The idea was to avoid blank Saturdays during the season and the resulting loss in revenue they bring.

FDR and NCA had together petitiioned the RFU for the change, which meant the bottom two clubs in each divison would avoid relegation and be joined by the top two clubs from the division below.

The RFU duly set up a task force to look into the effects such a change would have on the game and reported back that it saw no reason why it could not go ahead.

It was therefore expected that at the RFU Council meeting the move would have been rubber-stamped, since a task force of its own agreed to the change.

But the clubs did not reckon on the power of the RFU Council's members, who appear to many to be out of step with moderrn developments in the game.

At the meeting a presentation was made to the Council by the chairman of the RFU task force, Bob Rogers, the RFU's senior vice president, supported by FDR chairman David Hammond and NCA chairman Sir Hal Miller, but it with met by criticism from several management board members.

Middlesex RFU's Rob Udwin moved to delay a decision on the matter, arguing they needed to extend its terms of reference to encompass the majority of the clubs in the county, a monumental task that looks almost impossible to complete by the April 28 deadline and the next RFU Council meeting.

Sedgley Park spokesman Ernie Neely, the club's nominated FDR director was incensed at the way the matter has been handled.

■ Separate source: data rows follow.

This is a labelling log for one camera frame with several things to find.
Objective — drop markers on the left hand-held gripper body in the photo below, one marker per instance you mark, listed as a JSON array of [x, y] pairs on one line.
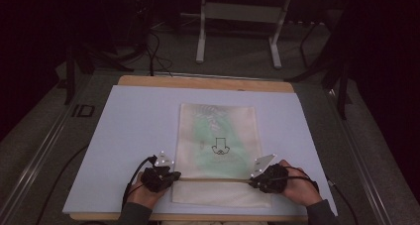
[[157, 178]]

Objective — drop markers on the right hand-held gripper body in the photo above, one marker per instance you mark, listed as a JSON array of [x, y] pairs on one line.
[[272, 180]]

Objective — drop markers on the translucent white zipper bag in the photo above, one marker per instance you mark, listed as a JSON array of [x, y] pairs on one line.
[[214, 195]]

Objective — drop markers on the person's left hand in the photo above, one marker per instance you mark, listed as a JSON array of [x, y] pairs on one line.
[[143, 195]]

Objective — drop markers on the person's right hand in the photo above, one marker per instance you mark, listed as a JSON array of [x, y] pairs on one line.
[[302, 190]]

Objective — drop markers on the green cloth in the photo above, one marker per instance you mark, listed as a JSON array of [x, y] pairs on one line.
[[231, 145]]

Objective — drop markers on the pale blue mat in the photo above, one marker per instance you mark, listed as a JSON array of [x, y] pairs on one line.
[[138, 119]]

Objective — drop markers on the wooden table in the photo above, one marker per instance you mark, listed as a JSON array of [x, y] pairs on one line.
[[204, 83]]

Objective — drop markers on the black metal stand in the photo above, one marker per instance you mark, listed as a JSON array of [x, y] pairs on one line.
[[343, 86], [70, 79]]

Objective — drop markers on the white metal stand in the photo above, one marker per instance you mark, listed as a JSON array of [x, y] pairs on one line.
[[244, 13]]

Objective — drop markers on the metal floor rail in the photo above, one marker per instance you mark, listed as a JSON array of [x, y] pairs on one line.
[[33, 165], [360, 165]]

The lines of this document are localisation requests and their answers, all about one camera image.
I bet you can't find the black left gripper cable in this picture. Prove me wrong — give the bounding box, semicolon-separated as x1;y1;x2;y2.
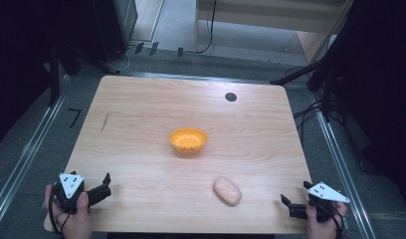
47;188;73;237

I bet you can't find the white shelf unit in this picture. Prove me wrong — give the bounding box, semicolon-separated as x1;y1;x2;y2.
193;0;354;66

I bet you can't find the black floor cable bundle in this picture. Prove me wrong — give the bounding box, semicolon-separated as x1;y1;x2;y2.
292;66;324;140

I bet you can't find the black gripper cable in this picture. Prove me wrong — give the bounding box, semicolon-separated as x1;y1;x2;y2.
318;200;347;239
47;188;73;237

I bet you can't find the aluminium floor rail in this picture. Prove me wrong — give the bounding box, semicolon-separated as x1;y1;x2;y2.
0;74;72;227
310;93;378;239
119;71;273;85

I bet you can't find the dark curtain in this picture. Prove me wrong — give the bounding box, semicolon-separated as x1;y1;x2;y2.
0;0;104;150
318;0;406;217

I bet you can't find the black metal stand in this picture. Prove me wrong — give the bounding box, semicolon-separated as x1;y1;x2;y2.
46;39;120;108
270;46;349;123

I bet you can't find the white thin cable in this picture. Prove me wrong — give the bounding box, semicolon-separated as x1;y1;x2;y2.
111;44;139;74

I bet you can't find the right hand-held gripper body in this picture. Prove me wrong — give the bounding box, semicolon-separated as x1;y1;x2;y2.
305;181;351;223

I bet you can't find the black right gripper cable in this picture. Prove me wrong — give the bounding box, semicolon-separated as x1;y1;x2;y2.
318;200;347;239

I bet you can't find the pink oval soap bar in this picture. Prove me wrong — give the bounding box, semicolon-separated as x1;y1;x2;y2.
212;176;243;207

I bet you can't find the person's left hand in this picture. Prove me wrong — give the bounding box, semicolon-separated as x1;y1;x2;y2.
44;183;94;239

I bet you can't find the dark cabinet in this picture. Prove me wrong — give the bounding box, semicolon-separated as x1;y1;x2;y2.
91;0;139;63

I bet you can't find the person's right hand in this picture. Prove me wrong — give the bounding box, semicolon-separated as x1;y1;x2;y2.
304;201;348;239

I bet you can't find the black hanging cable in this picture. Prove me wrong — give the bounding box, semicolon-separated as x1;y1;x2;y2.
194;0;218;55

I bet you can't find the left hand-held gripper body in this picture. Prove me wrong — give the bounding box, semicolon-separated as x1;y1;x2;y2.
53;170;93;214

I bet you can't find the orange plastic bowl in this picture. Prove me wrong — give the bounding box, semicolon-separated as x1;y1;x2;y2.
168;126;209;153

"Since entering the National Leagues we have spent over £1.5 million. Other clubs like Exeter, Penzance and Newlyn and Doncaster have either moved or invested heavily in their grounds and squads, yet still have blank dates to fill during the season," he said.

"This season we have eight empty Saturdays when we are not playing games and therefore not making any money, which seriously hinders our efforts to progress and help to develop the club and the game in our area.

"This whole episode shows how archaic the RFU is, with members who have no appreciation of how the game is developing, rolled out whenever it suits the RFU's interests.

"FDR has gone down the approved route but now the RFU has thrown a spanner in the works to safeguard its own interests, whatever they may be. If rugby is not allowed to develop it will die."

Some of the arguments raised to negate the change, apart from the lack of consultation with the lower levels of the game, include a failure to consult players or to bear in mind the possibilty of player burn-out; the effect expansion would have on playing and refereeing numbers; and the impact on county cup competitiions at all levels

However, locally, Michael Griffin, honorary secretary of Bury Rugby Club, who currently play six levels below Sedgley in North Lancs One, has no problem with the National Leagues' plans.

"We are so far down the pecking order that they would have very little effect on us, " he said.

"There is a possibility the league above us might have to reorganise, which could lead to us facing teams from Cumbria and all that that implies for travelling, but that is about it.

"Expansion would create opportunities for more of the better junuior clubs to climb the league ladder, and I would have thought players would prefer to play league games every Saturday if they could. I am all for expansion of the National Leagues."